I went on vacation, got out of town and visited Brooke and saw some other friends. (Here comes the annoying shout-out to people you don’t know – hi Sarah, Brandon, Laura, Benjamin, Jennifer & Jennifer’s funny drunk friend!) I meant to blog from there, but not surprisingly that didn’t happen. I should have put up a post like newspapers run, explaining their columnist is on vacation and will return and here’s a greatest hit from a couple of years ago. Though I suppose to deserve that, I would need a regular schedule like newspaper columnists …
At any rate, this was the first time I had left New Orleans since December.

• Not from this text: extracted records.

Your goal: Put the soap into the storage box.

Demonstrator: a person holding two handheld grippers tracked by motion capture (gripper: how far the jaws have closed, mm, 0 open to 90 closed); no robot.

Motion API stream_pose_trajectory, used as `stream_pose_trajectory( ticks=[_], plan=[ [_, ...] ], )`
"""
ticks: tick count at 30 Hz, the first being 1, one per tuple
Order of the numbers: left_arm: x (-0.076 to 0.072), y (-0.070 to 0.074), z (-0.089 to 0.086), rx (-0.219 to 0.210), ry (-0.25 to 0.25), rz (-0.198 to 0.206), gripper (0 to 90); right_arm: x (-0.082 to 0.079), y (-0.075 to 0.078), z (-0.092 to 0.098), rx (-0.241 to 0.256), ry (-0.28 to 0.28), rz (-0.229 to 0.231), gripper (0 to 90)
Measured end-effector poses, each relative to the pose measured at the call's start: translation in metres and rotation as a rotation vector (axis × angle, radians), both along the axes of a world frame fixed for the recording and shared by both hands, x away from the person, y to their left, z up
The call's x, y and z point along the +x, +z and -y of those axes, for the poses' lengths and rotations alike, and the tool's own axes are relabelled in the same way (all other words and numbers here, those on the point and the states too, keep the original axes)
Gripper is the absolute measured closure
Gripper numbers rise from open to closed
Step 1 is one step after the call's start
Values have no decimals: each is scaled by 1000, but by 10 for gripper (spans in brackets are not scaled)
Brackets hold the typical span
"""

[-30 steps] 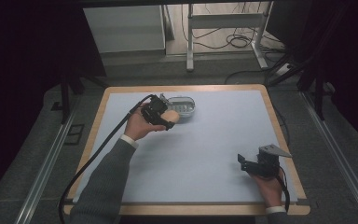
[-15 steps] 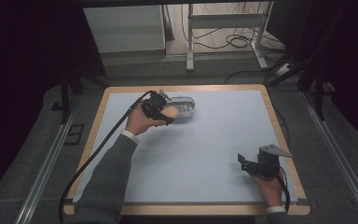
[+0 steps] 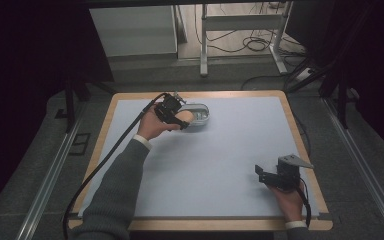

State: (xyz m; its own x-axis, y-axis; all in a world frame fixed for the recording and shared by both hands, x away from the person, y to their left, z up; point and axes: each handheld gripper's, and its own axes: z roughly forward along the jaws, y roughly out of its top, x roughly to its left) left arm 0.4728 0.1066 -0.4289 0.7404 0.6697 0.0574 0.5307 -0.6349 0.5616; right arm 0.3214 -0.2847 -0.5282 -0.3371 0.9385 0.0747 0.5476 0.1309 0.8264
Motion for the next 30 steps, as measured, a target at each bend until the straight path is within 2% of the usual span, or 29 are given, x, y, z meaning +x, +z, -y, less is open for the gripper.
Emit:
stream_pose_trajectory(
  ticks=[19,22,27,30],
  plan=[
    [23,-5,10,11,-21,-12,326,0,0,0,-1,2,-1,73],
    [27,-6,11,-3,-10,-7,326,0,0,0,-1,2,0,73],
    [32,-8,13,19,-5,-16,326,0,0,0,-1,3,-2,73],
    [39,-9,13,5,-6,-17,326,0,0,0,-2,1,-1,73]
  ],
)
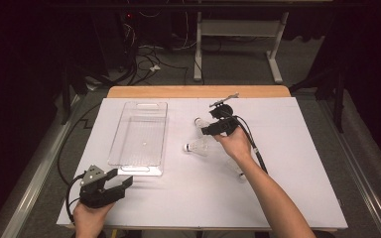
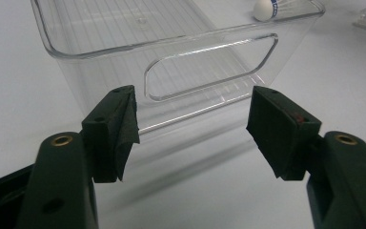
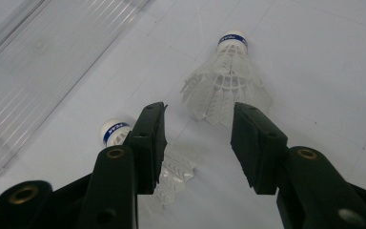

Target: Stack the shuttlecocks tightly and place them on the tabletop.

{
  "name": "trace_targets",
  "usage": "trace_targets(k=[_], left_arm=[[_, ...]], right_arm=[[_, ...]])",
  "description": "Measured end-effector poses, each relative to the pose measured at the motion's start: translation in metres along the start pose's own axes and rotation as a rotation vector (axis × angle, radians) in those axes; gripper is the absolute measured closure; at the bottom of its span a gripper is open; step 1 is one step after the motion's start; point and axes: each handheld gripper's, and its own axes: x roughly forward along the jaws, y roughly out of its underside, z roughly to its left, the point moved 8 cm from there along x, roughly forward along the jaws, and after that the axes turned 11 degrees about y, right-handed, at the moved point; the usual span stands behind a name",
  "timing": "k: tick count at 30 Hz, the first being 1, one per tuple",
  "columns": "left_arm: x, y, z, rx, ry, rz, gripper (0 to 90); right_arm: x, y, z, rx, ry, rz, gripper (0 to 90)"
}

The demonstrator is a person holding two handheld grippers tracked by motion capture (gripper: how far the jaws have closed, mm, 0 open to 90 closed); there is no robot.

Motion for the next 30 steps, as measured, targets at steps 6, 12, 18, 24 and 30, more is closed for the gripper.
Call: trace_targets(k=[6, 12, 18, 24, 30], left_arm=[[0.0, 0.0, 0.0, -0.001, 0.002, -0.005, 35.1], [0.0, 0.0, 0.0, 0.0, 0.003, -0.006, 35.1], [0.0, 0.0, 0.0, 0.002, 0.004, -0.005, 35.1], [0.0, 0.0, 0.0, 0.002, 0.005, -0.007, 35.2], [0.0, 0.0, 0.0, 0.004, 0.005, -0.005, 35.1]], right_arm=[[0.006, -0.005, 0.004, 0.0, 0.003, -0.004, 57.1], [0.013, -0.008, 0.005, 0.001, 0.011, 0.015, 57.9], [0.019, -0.011, 0.007, 0.008, 0.014, 0.033, 58.8], [0.027, -0.012, 0.008, 0.02, 0.014, 0.048, 59.8], [0.033, -0.014, 0.006, 0.042, 0.015, 0.051, 60.9]])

Everyone I mentioned this to agreed that six months is a REALLY long time to spend in this town without a break, and they’re probably right. One tends to forget what it’s like to be somewhere where everything works and the streets aren’t constantly lined with trash. Places where firefighters don’t have trouble putting out fires because the water lines are all broken and leaking or where restaurants and bars don’t have hand-written signs on their doors proclaiming their “temporary hours,” and it’s important to remind ourselves of stuff like that because if we do forget, then we don’t mind. We accept that things are just that way now, and we don’t stay angry, and we don’t turn that anger into resolve, and we don’t demand change. (Our ability as a species to adapt to just about anything is a double-edged sword.) The long march to a repaired New Orleans, that “bigger and better” one we kept hearing about several months ago, is a very long one, years long in fact, and we have to fight exhaustion and depression every step of the way.
So here are a couple of the things I got excited about while visiting Jersey and New York – no blue roofs! Flying in to Newark, the only blue visible was the light, translucent blue of swimming pools. Someday, I thought, New Orleans will look like that again from the air. Also – working public transportation! Not that New Orleans ever had great public transportation to begin with, but I really miss the St. Charles streetcar. Also, taking the train from Jersey to NYC got me really hopeful of the plans to expand the streetcar lines and add some lightrail commuter lines to Baton Rouge and the Gulf Coast. Just being where those things actually exist and work was a good reminder along the lines of, “Um, hey, we could do that, too.”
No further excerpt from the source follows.